Network Working Group G. Huston Request for Comments: 2990 Telstra Category: Informational November 2000

Next Steps for the IP QoS Architecture

Status of this Memo

This memo provides information for the Internet community. It does not specify an Internet standard of any kind. Distribution of this memo is unlimited.

Copyright Notice

Copyright (C) The Internet Society (2000). All Rights Reserved.

Abstract

While there has been significant progress in the definition of Quality of Service (QoS) architectures for internet networks, there are a number of aspects of QoS that appear to need further elaboration as they relate to translating a set of tools into a coherent platform for end-to-end service delivery. This document highlights the outstanding architectural issues relating to the deployment and use of QoS mechanisms within internet networks, noting those areas where further standards work may assist with the deployment of QoS internets.

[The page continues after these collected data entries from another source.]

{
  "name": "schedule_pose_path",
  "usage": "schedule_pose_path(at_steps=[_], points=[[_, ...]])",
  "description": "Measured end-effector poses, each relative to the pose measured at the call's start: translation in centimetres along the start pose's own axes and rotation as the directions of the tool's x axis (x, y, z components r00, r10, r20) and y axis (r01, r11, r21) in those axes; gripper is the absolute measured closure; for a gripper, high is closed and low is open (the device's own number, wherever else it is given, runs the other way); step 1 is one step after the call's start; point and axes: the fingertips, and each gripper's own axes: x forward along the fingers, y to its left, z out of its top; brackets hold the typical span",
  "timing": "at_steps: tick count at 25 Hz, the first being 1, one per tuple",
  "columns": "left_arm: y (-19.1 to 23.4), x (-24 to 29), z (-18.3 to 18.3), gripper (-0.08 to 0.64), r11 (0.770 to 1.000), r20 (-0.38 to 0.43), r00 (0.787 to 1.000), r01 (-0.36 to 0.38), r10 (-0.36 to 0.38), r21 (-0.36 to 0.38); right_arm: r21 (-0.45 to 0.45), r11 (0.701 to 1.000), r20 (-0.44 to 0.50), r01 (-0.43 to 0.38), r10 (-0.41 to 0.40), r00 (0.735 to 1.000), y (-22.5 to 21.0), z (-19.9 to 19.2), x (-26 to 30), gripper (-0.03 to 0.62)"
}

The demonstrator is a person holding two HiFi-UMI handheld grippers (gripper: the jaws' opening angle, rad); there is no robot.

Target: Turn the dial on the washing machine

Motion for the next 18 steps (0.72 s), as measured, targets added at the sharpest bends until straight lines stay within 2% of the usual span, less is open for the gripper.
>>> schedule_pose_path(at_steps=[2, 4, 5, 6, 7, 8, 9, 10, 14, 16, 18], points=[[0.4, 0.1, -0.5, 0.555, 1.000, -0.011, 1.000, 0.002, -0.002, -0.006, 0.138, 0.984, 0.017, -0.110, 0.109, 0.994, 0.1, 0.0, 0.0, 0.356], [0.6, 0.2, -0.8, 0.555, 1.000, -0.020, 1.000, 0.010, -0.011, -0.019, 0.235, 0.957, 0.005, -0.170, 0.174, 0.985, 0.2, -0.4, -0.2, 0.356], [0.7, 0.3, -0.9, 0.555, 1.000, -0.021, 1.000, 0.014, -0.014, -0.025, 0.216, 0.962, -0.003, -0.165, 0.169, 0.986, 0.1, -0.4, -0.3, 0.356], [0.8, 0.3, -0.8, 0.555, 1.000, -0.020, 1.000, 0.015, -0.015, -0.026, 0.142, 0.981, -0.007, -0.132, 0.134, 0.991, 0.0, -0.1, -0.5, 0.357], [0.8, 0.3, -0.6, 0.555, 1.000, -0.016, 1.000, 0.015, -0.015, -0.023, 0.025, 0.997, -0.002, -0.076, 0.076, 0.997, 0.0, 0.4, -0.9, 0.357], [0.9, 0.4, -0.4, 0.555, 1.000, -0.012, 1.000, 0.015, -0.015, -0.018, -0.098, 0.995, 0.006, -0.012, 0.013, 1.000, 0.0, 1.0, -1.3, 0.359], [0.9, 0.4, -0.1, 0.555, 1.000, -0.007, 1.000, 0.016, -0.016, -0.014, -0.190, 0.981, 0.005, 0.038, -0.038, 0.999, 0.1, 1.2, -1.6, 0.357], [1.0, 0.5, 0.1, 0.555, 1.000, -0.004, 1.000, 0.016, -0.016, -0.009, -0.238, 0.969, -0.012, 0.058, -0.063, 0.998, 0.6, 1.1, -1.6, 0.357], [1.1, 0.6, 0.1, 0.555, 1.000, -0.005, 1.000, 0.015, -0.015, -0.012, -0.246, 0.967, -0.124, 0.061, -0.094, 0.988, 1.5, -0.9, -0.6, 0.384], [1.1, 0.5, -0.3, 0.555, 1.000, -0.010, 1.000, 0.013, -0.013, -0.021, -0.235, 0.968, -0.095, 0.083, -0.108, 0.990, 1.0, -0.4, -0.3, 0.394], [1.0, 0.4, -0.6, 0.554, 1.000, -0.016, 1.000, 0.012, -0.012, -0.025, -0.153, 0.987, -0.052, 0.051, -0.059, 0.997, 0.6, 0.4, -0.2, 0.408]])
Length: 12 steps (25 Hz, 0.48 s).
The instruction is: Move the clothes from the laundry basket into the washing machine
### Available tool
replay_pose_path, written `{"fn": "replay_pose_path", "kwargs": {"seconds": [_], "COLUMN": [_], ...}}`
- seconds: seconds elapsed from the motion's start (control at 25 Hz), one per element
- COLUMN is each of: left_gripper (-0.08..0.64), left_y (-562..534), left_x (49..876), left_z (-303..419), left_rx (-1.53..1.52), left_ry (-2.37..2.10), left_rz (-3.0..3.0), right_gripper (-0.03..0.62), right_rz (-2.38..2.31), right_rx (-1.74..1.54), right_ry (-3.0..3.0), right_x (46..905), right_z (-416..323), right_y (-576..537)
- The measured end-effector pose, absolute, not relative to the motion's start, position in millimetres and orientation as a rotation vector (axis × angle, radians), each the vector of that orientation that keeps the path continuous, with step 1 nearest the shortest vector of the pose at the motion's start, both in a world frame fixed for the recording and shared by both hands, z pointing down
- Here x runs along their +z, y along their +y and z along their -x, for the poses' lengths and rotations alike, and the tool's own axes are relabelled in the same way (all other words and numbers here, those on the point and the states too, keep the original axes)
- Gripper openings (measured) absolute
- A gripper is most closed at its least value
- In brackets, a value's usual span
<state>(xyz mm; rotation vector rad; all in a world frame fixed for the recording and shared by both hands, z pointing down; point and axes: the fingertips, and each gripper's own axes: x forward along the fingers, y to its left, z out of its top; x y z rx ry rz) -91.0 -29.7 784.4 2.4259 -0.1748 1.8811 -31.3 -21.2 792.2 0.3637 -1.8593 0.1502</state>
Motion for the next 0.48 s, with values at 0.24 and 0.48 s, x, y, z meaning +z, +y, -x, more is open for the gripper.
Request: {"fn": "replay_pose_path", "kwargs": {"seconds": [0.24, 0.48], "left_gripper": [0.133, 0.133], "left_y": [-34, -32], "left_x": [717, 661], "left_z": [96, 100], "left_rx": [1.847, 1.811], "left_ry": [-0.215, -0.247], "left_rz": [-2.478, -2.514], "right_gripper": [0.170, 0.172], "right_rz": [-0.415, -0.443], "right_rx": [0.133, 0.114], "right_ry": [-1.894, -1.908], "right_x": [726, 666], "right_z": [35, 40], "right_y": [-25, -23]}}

This document is the outcome of a collaborative exercise on the part of the Internet Architecture Board.

Table of Contents

1. Introduction ........................................... 2 2. State and Stateless QoS ................................ 4 3. Next Steps for QoS Architectures ....................... 6 3.1 QoS-Enabled Applications ........................... 7 3.2 The Service Environment ............................ 9 3.3 QoS Discovery ...................................... 10 3.4 QoS Routing and Resource Management ................ 10 3.5 TCP and QoS ........................................ 11 3.6 Per-Flow States and Per-Packet classifiers ......... 13 3.7 The Service Set .................................... 14 3.8 Measuring Service Delivery ......................... 14 3.9 QoS Accounting ..................................... 15 3.10 QoS Deployment Diversity .......................... 16 3.11 QoS Inter-Domain signaling ........................ 17

Huston Informational [Page 1]

RFC 2990 Next Steps for QoS Architecture November 2000

3.12 QoS Deployment Logistics .......................... 17 4. The objective of the QoS architecture .................. 18 5. Towards an end-to-end QoS architecture ................. 19 6. Conclusions ............................................ 21 7. Security Considerations ................................ 21 8. References ............................................. 22

9. Acknowledgments ........................................ 23 10. Author's Address ....................................... 23 11. Full Copyright Statement ............................... 24

1. Introduction

The default service offering associated with the Internet is characterized as a best-effort variable service response. Within this service profile the network makes no attempt to actively differentiate its service response between the traffic streams generated by concurrent users of the network. As the load generated by the active traffic flows within the network varies, the network's best effort service response will also vary.